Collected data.
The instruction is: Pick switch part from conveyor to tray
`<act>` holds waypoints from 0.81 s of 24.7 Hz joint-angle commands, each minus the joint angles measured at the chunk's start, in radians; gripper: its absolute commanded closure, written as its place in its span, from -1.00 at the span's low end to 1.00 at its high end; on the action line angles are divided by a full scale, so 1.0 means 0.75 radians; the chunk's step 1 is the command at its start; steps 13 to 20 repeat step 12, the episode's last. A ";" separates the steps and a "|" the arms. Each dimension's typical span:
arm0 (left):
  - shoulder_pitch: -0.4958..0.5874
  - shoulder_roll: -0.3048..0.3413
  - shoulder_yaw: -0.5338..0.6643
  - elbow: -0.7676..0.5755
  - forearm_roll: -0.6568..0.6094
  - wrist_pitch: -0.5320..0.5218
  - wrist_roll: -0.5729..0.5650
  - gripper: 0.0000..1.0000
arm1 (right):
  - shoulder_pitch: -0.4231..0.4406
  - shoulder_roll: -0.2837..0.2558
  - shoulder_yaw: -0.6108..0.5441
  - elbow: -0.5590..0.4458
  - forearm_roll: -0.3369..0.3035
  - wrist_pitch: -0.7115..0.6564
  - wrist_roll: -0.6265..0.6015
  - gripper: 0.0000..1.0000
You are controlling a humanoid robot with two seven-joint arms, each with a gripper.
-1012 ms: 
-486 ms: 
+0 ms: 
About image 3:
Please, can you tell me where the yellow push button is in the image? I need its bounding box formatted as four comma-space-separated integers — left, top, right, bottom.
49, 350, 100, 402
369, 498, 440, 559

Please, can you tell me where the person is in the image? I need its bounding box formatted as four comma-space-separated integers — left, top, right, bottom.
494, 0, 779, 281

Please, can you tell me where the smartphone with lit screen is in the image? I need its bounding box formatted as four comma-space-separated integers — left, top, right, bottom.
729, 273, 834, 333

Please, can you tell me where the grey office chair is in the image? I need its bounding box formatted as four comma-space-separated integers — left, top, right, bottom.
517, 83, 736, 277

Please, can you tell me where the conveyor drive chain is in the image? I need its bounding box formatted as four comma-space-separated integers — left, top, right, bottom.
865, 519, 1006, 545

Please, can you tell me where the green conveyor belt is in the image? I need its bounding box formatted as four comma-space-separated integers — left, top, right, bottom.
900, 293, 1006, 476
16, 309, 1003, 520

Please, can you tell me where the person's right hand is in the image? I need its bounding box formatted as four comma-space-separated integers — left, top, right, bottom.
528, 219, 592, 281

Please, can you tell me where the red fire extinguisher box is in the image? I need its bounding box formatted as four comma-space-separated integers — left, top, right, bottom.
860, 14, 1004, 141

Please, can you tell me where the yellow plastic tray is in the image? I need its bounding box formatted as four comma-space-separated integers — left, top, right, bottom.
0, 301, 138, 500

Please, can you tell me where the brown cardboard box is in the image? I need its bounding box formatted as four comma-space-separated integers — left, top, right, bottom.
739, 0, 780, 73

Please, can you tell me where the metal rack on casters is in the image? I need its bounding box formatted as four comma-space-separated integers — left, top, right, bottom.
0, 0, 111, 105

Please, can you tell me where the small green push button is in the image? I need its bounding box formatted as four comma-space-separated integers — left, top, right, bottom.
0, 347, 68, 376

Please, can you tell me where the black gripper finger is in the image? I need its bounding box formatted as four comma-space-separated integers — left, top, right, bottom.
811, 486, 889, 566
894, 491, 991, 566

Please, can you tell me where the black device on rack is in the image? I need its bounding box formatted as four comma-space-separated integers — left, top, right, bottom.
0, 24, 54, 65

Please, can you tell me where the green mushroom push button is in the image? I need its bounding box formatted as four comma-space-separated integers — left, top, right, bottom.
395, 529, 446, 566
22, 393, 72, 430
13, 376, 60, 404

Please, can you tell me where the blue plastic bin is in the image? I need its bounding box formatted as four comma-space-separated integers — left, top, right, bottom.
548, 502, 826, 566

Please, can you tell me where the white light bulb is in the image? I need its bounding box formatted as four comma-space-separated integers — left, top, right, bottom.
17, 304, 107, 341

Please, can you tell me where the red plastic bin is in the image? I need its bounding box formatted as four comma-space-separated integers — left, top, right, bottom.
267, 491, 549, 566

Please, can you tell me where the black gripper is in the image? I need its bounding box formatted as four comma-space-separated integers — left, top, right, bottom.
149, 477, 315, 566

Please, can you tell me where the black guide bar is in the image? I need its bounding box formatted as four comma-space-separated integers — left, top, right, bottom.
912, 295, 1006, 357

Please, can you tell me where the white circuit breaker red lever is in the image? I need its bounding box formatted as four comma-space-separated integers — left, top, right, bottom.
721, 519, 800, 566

Your task. Wherever the word "arms" turns up in the records, copy out the line it is on.

Task output.
`<act>` holds waypoints from 0.81 s of 24.7 Hz joint-angle commands, each minus the joint angles measured at the chunk's start, in radians; gripper: its absolute commanded closure, written as its place in its span, from -1.00 at the span's low end to 1.00 at its high end; on the action line angles are divided by a full scale, so 1.0 means 0.75 radians; the chunk's step 1 is the command at its start; steps 13 to 20 repeat step 12, the episode's last. A ";" separates the steps and a "|" the arms. Each dimension's typical span:
You are controlling a humanoid robot with two seven-joint arms, each with a gripper.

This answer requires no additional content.